Умершие и пропавшие без вести безмятежно глядели из своих темных аллей. Где-то там в небытие (или в другом аспекте бытия) предполагались белые колонны, пески Туркестана, беседка на берегу пруда, меблированные комнаты в Берлине, Спас-на-Крови и решетка Летнего сада, самовар на открытой веранде, концлагерь в Саксонии, сани с медвежьей полостью у «Яра», сибирские лютые дебри, вековые липы, нищие улочки Стамбула, тифозный барак на окраине Симбирска, национальная мощь Медного Всадника над Невой, кремлевские куранты, лубянские застенки, Елисейские поля и Голгофа на Соловках, волчья охота, Ледяной поход, оборона Царицына, окопы Сталинграда, Вердена, Мукдена, Перекопа, Буэнос-Айрес, Колыма, сопки Маньчжурии и царскосельские лебеди, святочные гаданья, глинобитный домик в Шанхае, Беломорканал, Южный Крест, антоновские яблоки над гнилым забором. Заупокойная.
Но вот русоволосый семилетний мальчик в матроске, с настоящим кортиком у бедра, стоит, положив руку на дедовское колено, темные глаза глядят серьезно и внимательно. Подросток в черном пиджачке, склонивши голову, так что не видно глаз под густыми прядями, — весь в порыве, в устремленности к раскрытому гробу: цветы и свечи, подушечка с орденами у изголовья, белый бархат изнутри, сухое тело в поношенном кавалергардском мундире, окостеневший старческий лик, руки сложены в последнем прощании. Группа мужчин и женщин возле железнодорожного состава, взволнованные улыбки, шляпки с вуалями, просторные пиджаки, он отдельно на высокой вагонной ступеньке, смотрит с тревожной надеждой куда-то вверх.
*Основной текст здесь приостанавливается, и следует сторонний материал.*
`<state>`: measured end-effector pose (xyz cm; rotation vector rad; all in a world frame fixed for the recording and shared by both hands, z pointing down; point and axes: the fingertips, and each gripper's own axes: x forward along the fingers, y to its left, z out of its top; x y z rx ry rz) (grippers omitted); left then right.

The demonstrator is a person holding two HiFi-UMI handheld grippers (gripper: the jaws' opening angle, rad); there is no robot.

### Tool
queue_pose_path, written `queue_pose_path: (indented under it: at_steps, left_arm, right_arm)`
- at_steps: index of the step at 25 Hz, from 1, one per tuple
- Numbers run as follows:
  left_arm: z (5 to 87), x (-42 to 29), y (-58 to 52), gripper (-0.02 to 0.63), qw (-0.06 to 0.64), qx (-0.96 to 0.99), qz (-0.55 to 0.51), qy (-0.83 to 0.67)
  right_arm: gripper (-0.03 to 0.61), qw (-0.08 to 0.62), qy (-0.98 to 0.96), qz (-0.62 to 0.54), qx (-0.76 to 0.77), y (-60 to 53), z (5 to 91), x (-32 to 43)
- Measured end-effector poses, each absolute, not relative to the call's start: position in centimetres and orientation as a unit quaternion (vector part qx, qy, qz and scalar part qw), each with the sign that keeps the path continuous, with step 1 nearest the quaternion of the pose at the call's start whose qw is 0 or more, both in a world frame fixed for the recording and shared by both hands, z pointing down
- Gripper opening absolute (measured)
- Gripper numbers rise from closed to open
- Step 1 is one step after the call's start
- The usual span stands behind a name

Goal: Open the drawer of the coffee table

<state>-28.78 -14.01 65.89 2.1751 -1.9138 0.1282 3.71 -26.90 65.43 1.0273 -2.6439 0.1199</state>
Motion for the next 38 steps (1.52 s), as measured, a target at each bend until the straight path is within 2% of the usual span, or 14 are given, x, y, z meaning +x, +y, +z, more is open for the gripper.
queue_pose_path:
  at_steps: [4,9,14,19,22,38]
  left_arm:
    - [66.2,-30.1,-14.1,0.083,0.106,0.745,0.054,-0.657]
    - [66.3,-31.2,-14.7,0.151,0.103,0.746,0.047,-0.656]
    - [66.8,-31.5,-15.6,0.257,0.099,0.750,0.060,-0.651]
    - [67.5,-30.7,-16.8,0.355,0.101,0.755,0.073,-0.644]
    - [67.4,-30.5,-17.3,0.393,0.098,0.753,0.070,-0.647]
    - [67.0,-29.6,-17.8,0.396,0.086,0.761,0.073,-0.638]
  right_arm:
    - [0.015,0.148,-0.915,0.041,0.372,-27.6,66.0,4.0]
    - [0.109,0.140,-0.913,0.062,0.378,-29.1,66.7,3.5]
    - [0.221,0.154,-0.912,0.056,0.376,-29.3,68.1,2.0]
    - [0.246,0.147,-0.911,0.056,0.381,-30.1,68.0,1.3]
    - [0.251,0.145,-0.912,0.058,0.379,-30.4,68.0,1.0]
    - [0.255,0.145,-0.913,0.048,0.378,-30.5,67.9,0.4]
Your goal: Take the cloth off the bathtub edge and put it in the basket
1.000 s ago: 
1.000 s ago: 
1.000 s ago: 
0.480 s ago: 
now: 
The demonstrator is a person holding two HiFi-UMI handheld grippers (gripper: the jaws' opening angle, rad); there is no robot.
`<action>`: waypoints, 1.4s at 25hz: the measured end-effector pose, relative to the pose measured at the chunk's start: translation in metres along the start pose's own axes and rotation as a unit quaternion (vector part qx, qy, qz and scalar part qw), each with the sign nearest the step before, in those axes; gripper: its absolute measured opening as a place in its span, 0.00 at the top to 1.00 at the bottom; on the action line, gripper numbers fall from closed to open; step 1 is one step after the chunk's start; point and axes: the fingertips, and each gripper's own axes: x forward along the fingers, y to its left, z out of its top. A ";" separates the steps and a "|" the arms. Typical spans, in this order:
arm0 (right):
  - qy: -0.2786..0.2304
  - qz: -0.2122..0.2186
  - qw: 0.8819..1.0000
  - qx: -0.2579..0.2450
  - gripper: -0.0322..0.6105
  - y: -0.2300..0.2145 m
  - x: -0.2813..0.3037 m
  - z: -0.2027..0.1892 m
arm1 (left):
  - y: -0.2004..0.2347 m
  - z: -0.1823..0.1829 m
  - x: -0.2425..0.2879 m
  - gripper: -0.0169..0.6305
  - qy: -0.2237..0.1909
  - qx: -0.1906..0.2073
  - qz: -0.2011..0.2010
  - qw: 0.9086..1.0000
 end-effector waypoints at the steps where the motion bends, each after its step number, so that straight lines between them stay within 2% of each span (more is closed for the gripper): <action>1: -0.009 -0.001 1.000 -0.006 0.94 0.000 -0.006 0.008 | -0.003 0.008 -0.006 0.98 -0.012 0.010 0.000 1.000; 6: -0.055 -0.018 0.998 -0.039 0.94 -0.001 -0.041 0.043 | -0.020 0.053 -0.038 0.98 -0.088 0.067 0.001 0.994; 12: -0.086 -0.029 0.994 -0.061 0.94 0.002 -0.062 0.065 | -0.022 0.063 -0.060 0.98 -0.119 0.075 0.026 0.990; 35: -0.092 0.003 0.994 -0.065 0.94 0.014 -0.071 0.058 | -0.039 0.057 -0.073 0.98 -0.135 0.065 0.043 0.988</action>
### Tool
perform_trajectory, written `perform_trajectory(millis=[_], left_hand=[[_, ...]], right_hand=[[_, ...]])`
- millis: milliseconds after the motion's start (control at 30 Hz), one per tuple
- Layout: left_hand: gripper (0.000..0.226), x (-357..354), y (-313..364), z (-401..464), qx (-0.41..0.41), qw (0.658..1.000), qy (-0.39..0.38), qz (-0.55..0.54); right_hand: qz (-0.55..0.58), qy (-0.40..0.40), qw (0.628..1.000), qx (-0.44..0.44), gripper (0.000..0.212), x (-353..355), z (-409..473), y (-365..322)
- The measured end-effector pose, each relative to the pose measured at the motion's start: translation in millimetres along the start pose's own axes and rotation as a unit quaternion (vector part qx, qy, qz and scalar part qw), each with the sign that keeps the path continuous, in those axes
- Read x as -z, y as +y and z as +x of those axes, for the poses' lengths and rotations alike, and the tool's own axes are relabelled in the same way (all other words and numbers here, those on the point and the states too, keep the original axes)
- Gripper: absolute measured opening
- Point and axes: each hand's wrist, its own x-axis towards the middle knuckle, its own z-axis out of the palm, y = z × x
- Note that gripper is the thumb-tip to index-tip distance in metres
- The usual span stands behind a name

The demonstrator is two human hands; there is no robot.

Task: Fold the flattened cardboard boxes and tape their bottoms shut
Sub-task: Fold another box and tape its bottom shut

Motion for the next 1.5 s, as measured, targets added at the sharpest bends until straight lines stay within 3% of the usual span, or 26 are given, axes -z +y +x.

Прошлое похоронило своих мертвецов. Впереди — конечный путь, Россия, возрождение. Родина. От дворянских гнезд, вольностей и забав сквозь трибуналы, геноцид, террор пронеслись (проползли) по мукам исторического возмездия вымороченные родные поколения, чтобы широкоплечий высокий юноша улыбался задумчиво у чугунной ограды старого университетского садика на Моховой.